The limitations were: uncertain position of hydrogen, no place for isotopes, and incorrect ordering of some elements (like Co before Ni, Te before I).

Solution

Atomic number 12 → Electronic configuration: 2, 8, 2

Valence electrons = 2 → Valency = 2

Since it has 2 valence electrons (s-block element), Group = 2

This element is Magnesium (Mg), an alkaline earth metal.

Solution

Element A (Period 3, Group 1) = Sodium (Na) — an alkali metal (1 valence electron, tendency to lose it).

Element B (Period 3, Group 17) = Chlorine (Cl) — a halogen / non-metal (7 valence electrons, tendency to gain 1).

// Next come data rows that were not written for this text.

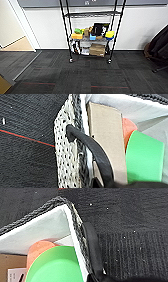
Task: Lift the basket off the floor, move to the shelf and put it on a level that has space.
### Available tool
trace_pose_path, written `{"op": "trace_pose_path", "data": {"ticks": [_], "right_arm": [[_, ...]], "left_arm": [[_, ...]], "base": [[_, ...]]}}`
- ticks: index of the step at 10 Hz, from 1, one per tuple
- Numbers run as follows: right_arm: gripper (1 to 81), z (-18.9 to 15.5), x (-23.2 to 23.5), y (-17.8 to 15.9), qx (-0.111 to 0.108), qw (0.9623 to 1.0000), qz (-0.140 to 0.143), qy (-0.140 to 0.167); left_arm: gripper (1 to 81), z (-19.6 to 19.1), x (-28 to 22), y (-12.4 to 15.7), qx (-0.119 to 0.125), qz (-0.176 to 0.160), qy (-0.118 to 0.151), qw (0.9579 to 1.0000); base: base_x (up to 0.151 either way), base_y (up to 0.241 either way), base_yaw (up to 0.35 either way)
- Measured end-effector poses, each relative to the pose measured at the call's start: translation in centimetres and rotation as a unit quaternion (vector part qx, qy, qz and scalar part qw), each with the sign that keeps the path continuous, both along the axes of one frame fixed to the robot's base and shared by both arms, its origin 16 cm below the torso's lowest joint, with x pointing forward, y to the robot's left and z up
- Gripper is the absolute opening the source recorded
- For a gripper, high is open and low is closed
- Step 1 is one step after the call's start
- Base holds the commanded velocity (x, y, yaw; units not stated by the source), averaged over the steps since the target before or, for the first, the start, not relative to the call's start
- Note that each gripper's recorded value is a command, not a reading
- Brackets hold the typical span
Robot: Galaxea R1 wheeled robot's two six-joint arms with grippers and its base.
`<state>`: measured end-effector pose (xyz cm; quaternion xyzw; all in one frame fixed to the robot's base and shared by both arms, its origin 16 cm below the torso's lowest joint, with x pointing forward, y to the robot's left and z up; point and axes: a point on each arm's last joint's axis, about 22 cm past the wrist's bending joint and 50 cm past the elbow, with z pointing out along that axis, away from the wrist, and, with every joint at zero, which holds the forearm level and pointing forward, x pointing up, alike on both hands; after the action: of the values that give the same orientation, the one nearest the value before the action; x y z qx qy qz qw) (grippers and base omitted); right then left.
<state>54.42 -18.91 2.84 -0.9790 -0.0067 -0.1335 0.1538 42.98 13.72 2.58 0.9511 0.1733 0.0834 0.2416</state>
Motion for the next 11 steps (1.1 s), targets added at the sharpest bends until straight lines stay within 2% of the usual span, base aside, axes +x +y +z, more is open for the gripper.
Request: {"op": "trace_pose_path", "data": {"ticks": [2,3,5,6,7,9,11], "right_arm": [[1.0,0.0,-0.1,-0.1,0.003,1.0,-0.004,0.003],[1.0,0.2,-0.1,0.1,0.012,0.9999,-0.007,0.005],[1.0,0.8,-0.6,0.8,0.042,0.9986,-0.025,0.017],[1.0,0.9,-1.1,1.2,0.064,0.9959,-0.058,0.027],[1.0,0.9,-1.6,1.6,0.084,0.9911,-0.099,0.03],[1.0,1.7,-2.5,3.9,0.123,0.9838,-0.124,0.039],[1.0,3.2,-2.1,4.8,0.155,0.977,-0.142,0.034]], "left_arm": [[1.0,0.2,-0.1,0.0,-0.005,-0.001,0.0,1.0],[1.0,0.5,-0.1,-0.1,-0.012,-0.003,-0.001,0.9999],[1.0,1.7,-0.3,0.2,-0.033,-0.011,-0.001,0.9994],[1.0,2.4,0.0,1.3,-0.039,-0.015,0.0,0.9991],[1.0,3.3,0.7,2.9,-0.042,-0.021,0.001,0.9989],[1.0,4.9,2.4,5.6,-0.043,-0.025,-0.002,0.9988],[1.0,5.9,1.7,6.0,-0.057,-0.029,0.009,0.9979]], "base": [[0.0,0.0,0.0],[0.0,0.0,0.0],[0.0,0.0,0.0],[0.0,0.0,0.0],[0.0,0.0,0.0],[0.0,0.0,0.0],[0.0,0.0,0.0]]}}
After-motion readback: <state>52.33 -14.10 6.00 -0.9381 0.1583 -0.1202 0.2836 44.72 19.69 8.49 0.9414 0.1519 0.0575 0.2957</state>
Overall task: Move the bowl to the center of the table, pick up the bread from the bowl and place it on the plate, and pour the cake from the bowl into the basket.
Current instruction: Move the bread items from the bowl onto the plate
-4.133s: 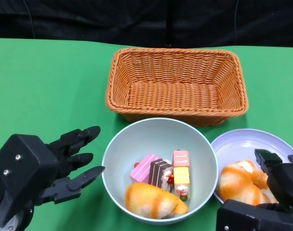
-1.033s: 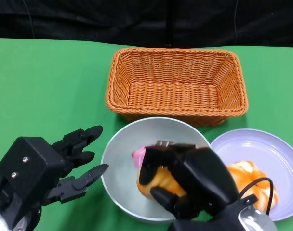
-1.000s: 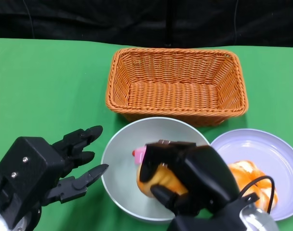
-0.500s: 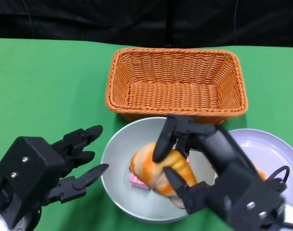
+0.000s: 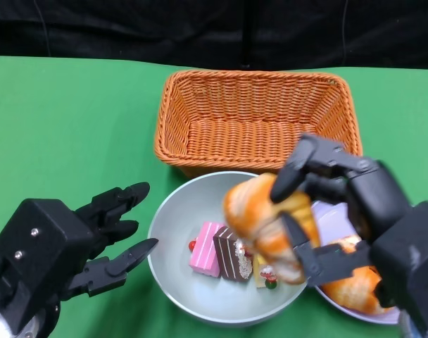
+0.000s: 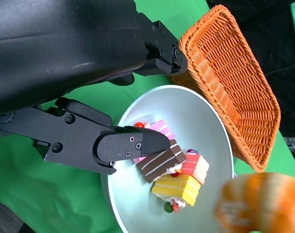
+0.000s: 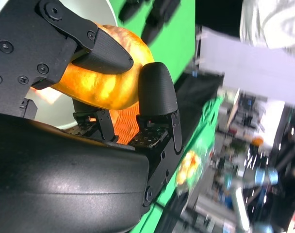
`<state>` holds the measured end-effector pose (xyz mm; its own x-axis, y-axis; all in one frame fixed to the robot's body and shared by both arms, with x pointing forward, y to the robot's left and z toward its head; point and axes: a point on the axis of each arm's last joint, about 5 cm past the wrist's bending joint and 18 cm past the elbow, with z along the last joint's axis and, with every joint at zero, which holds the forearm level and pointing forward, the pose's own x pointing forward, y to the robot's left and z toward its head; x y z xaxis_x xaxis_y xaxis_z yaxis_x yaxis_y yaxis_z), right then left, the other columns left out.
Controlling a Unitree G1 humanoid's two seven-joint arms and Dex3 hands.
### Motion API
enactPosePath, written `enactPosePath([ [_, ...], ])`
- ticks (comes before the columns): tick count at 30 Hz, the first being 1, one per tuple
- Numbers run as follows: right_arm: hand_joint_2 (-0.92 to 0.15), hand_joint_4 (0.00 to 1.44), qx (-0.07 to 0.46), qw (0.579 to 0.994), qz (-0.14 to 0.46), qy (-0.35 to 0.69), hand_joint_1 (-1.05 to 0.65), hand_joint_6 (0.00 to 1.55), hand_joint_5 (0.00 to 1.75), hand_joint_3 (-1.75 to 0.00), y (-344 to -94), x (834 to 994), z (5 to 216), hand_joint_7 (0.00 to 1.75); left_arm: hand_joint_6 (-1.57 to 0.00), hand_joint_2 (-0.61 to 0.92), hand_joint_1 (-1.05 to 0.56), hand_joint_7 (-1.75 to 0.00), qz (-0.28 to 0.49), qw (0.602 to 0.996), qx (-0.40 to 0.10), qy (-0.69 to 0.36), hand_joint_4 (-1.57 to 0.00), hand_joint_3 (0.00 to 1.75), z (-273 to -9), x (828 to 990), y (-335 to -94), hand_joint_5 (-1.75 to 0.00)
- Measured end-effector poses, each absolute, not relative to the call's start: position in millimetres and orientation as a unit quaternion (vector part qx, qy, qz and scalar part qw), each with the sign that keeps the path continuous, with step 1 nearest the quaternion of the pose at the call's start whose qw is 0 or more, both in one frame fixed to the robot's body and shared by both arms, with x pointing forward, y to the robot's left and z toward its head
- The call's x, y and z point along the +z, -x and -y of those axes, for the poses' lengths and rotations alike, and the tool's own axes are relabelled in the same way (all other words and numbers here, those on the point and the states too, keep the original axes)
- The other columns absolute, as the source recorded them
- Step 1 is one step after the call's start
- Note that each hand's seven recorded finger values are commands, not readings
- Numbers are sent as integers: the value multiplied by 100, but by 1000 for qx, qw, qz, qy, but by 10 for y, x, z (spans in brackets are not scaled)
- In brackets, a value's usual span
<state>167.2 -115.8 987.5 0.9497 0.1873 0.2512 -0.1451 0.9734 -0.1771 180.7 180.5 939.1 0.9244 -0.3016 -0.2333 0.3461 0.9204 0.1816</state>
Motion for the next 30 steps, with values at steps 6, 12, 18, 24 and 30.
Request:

In any period, elements on the left are metals and elements on the right are non-metals, with metallic character decreasing left to right.

Solution

We need to consider both period and group trends:

• Na vs Mg (same period 3): Mg is to the right, so Mg has smaller atomic size. Mg < Na
• Ca vs K (same period 4): Ca is to the right, so Ca has smaller atomic size. Ca < K
• Na vs K (same group 1): K is below Na, so K has larger atomic size. Na < K
• Mg vs Ca (same group 2): Ca is below Mg, so Ca has larger atomic size. Mg < Ca

Final order: Mg < Na < Ca < K

Solution

(a) Electronic configuration: Atomic number 16 → 2, 8, 6

(b) Period: Number of shells = 3 → Period 3

(c) Group: Valence electrons = 6. Since 6 > 2, Group = 10 + 6 = Group 16

(d) Valency: Valence electrons = 6. It needs 2 more electrons to complete octet. Valency = 8 − 6 = 2

(e) Metal or Non-metal: Group 16 is on the right side of the periodic table. The element is Sulphur (S) — a non-metal.

Solution

Achievements:

1. Prediction of new elements: Mendeleev left gaps for undiscovered elements and predicted their properties (eka-aluminium = Ga, eka-silicon = Ge, eka-boron = Sc). When discovered, the predicted properties matched remarkably.
2. Accommodation of noble gases: Noble gases (He, Ne, Ar, etc.) discovered later could be placed in a new group without disrupting the table.
3. Correction of atomic masses: The position of some elements suggested their accepted atomic masses were incorrect, which was later confirmed.

Limitations:

1. Position of hydrogen: Hydrogen has properties of both alkali metals (Group I) and halogens (Group VII), so no definite position could be assigned.
2. No explanation for isotopes: Isotopes of an element (e.g., Cl-35 and Cl-37) have different atomic masses but should occupy the same position — the table based on atomic mass could not handle this.

Solution

Let's analyse:

• Li (2,1) — Period 2, Group 1
• F (2,7) — Period 2, Group 17
• Na (2,8,1) — Period 3, Group 1
• Cl (2,8,7) — Period 3, Group 17

Fluorine has the smallest radius because it is in Period 2 (fewer shells than Na, Cl) and at the far right of its period (high nuclear charge for its shell count). It is the smallest atom among these four.

Solution

Newlands' Law of Octaves (1866): When elements are arranged in order of increasing atomic masses, the properties of every 8th element are similar to those of the 1st element, like the eighth note in a musical scale.

Reasons for rejection:

1. Not valid beyond calcium: The 'octave' pattern worked only for lighter elements up to calcium (atomic mass 40). For heavier elements, the 8th element did NOT have properties similar to the 1st.
2. No room for new elements: Newlands assumed that all elements had been discovered. When new elements were found later (e.g., noble gases), they could not be fitted into his table without disrupting the entire arrangement.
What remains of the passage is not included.